The decision is a telling one. Building consumer products is genuinely difficult, and the gap between a capability that seems obvious in principle and one that works well enough to matter in practice tends to be wide. The exact reasons OpenAI pulled back have not been explained, but the move fits a broader pattern: the hardest part of consumer AI is not the model, it is the product.
The consumer AI wave is still forming
The rough consensus among investors and founders watching this space is that the first companies to be funded in any technology wave tend to be infrastructure and business-to-business companies, and that consumer companies follow once the rails are in place. That wave may now be arriving.
What will separate successful consumer AI companies is not, at this point, which model sits underneath the product. The models are becoming increasingly interchangeable. The differentiator will be taste: the judgment to know what to build, what to leave out, and how to create something simple enough that it becomes genuinely useful to a mass audience.
One example cited in this context is Extra, an email product being built by a team that includes early Pinterest employees. The product applies an agentic layer to email management, and its beta version is already drawing attention. The founders are building with the assumption that models will improve, which means designing for capabilities that do not quite exist yet and staying ahead of what the technology can do.

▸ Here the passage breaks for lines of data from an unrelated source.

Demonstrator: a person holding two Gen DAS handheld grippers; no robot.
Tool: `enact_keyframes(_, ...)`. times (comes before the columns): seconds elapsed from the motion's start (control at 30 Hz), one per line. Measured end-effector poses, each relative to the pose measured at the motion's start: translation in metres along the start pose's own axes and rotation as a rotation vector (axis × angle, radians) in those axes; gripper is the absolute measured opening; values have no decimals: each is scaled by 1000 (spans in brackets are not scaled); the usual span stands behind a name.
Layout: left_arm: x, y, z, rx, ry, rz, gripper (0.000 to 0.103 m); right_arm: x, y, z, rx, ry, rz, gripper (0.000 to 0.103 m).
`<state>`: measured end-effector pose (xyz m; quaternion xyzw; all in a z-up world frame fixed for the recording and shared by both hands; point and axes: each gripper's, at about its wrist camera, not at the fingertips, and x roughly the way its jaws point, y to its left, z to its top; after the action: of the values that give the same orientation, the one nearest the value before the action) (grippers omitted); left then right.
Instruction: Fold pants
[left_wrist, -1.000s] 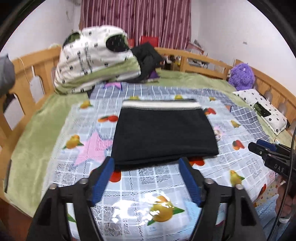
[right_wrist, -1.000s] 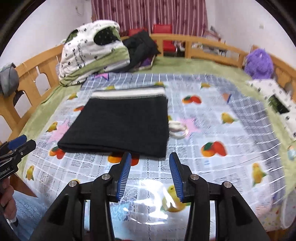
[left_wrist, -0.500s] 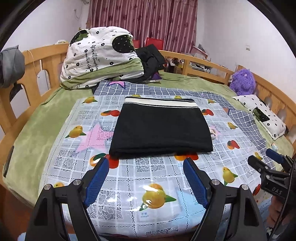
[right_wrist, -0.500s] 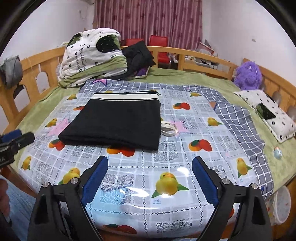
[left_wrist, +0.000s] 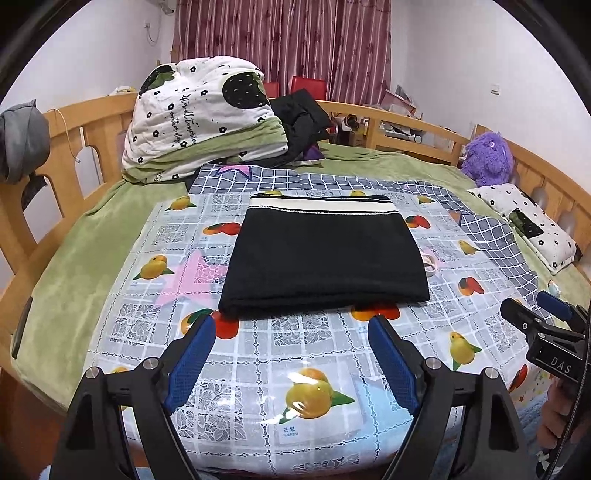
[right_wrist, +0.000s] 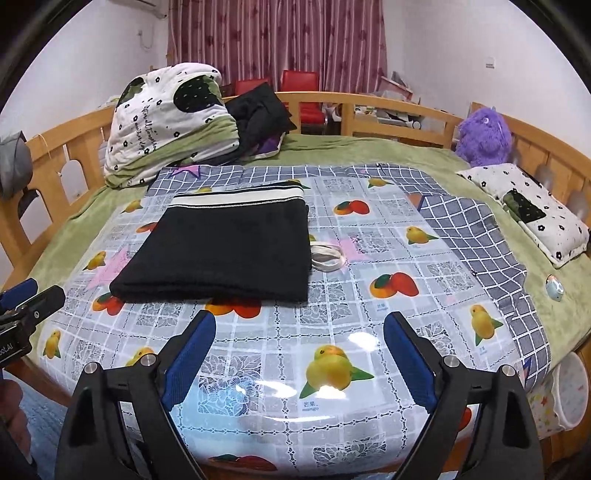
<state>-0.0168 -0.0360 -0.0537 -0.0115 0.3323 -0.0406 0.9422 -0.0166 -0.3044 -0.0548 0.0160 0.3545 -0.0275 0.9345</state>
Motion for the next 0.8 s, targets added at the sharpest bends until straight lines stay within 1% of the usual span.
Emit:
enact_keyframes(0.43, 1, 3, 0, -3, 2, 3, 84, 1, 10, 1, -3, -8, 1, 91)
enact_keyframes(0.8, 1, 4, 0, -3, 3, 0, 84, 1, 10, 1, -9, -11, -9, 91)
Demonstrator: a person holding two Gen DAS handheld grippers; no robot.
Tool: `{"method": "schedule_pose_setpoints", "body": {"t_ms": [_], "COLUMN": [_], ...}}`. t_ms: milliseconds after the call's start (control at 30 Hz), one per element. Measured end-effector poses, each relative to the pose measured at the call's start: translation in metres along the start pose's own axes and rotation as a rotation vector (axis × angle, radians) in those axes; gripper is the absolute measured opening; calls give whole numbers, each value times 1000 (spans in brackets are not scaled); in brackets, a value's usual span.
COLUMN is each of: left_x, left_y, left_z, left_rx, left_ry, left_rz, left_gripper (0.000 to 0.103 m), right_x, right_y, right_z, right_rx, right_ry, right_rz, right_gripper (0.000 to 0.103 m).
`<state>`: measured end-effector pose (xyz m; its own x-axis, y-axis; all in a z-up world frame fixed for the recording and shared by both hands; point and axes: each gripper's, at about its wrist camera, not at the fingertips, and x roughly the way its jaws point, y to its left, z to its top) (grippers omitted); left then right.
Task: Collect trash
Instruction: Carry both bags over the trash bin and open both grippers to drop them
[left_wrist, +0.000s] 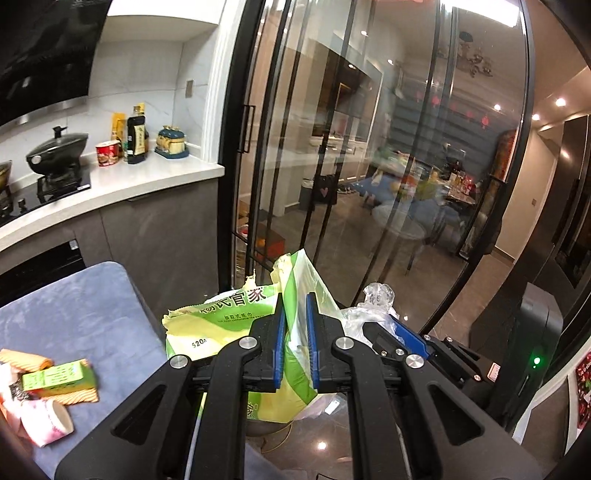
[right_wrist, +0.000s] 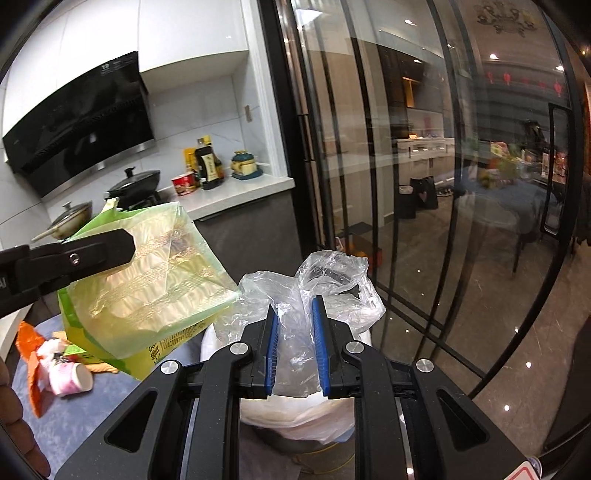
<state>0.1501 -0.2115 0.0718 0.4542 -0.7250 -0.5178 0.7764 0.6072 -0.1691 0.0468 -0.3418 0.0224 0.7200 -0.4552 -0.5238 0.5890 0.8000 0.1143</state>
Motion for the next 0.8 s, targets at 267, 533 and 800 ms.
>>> {"method": "schedule_pose_setpoints", "body": {"t_ms": [267,533,800], "left_x": [40,86,103], "left_y": [20,52,71], "left_z": [5,-9,-17], "left_rx": [-48,-131,-187], "left_ry": [31,116,151], "left_rz": [-27,-51,-70], "left_gripper": [10,10,11], "right_x": [25,42,68], "right_y": [-20,-22,-15], "right_z": [9,10,7], "right_rx": [31,32,35], "right_ry": [16,46,95], "right_rz": [-62,-73,-52], "right_gripper": [17,16,17]}}
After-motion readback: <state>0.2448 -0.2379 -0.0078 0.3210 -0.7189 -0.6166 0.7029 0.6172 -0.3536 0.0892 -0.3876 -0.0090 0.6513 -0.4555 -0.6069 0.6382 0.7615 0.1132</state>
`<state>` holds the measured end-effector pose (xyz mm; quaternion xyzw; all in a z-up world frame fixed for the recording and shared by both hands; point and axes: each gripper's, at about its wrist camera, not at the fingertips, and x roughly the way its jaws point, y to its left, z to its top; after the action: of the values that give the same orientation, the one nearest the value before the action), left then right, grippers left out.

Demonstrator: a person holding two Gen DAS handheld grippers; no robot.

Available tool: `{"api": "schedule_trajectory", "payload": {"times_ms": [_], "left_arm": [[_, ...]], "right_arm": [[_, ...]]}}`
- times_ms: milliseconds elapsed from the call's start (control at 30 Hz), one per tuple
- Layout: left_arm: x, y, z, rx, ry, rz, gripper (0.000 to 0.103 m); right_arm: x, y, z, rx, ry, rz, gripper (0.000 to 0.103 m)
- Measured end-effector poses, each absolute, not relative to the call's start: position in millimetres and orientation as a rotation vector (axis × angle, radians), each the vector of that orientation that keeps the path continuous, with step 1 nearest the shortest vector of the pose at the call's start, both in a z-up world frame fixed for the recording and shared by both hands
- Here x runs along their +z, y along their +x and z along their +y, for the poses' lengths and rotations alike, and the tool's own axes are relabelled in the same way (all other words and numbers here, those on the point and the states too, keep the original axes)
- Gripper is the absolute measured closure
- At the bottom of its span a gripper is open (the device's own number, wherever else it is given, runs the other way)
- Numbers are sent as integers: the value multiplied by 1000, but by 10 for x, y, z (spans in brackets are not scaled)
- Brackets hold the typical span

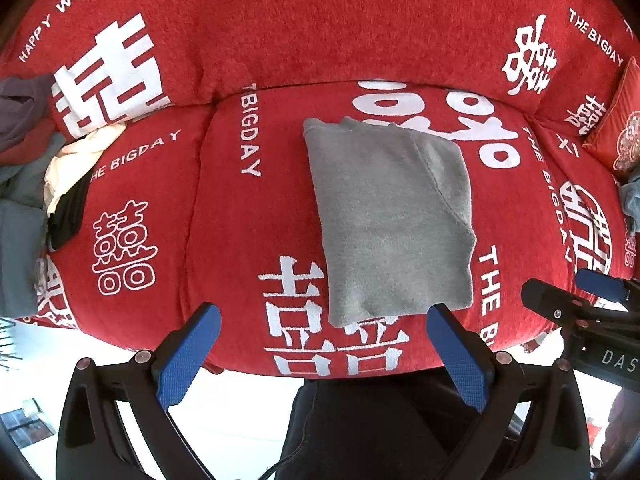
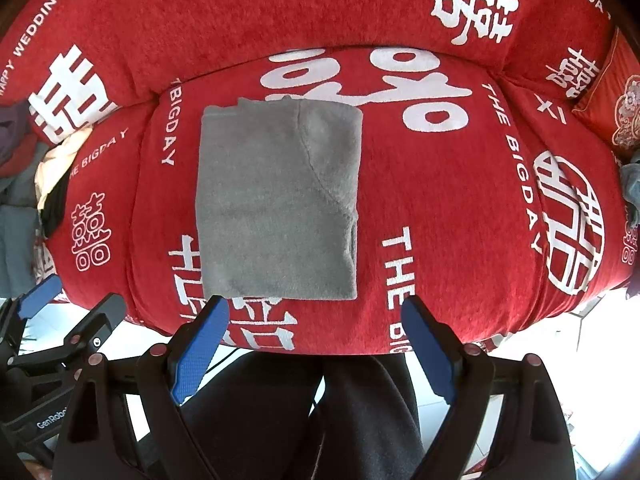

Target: Fold small clothes

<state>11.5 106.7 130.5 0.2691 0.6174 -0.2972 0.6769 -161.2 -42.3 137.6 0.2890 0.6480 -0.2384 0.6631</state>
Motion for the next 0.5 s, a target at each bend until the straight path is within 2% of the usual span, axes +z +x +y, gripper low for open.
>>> {"api": "schedule_trajectory", "payload": {"times_ms": [500], "left_arm": [[1255,157,1125,-629,592,1372,0]], "right_arm": [[1375,-1604,-454,-548,644,1467,13]]}}
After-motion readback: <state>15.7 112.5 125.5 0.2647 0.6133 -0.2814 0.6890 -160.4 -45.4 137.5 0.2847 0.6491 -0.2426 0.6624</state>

The limitation of that approach is that models do still have to be good enough, particularly for applications outside the chatbot format. The question of whether they have cleared that bar for most consumer use cases remains open.
The IPO queue is long and the window keeps shrinking
A separate set of pressures is building in the public markets. Multiple major companies are preparing for IPOs this year, but the window for going public is narrower than it appears.
Several enterprise software companies are making the traditional preparatory moves: hiring bankers, meeting investors, and filing paperwork. But the market conditions are difficult. Recent IPOs have not performed well. Uncertainty in broader markets is high. And the expected arrival of very large offerings from SpaceX, OpenAI and Anthropic could pull investor attention and capital toward those names when they do arrive.
SpaceX could go public as early as this summer, potentially at record size. OpenAI and Anthropic are more likely to be end-of-year events. The combined weight of those three offerings could leave less room for smaller companies competing for the same investor dollars.
Among the more unusual IPO candidates is Huddle, a video technology company that sells to professional sports teams. Its niche positioning may actually insulate it from some of the AI disruption concerns weighing on other enterprise software businesses. Cerebras, an AI chip designer, is considered a more natural beneficiary of the current technology cycle and may find more receptive investors as a result.
Private equity-backed companies, including Anaplan and Genesis are also watching for the right moment. The macroeconomic backdrop, including the ongoing geopolitical conflict, is making that timing calculation harder, particularly for companies like SpaceX that need stable markets to support a listing of that scale.
The week ahead includes the GTC conference from Nvidia, where new chip announcements and remarks from Jensen Huang will be closely watched. For the companies building on top of that infrastructure, and the investors trying to work out which ones will still be standing in three years, the signal-to-noise ratio is not getting any better.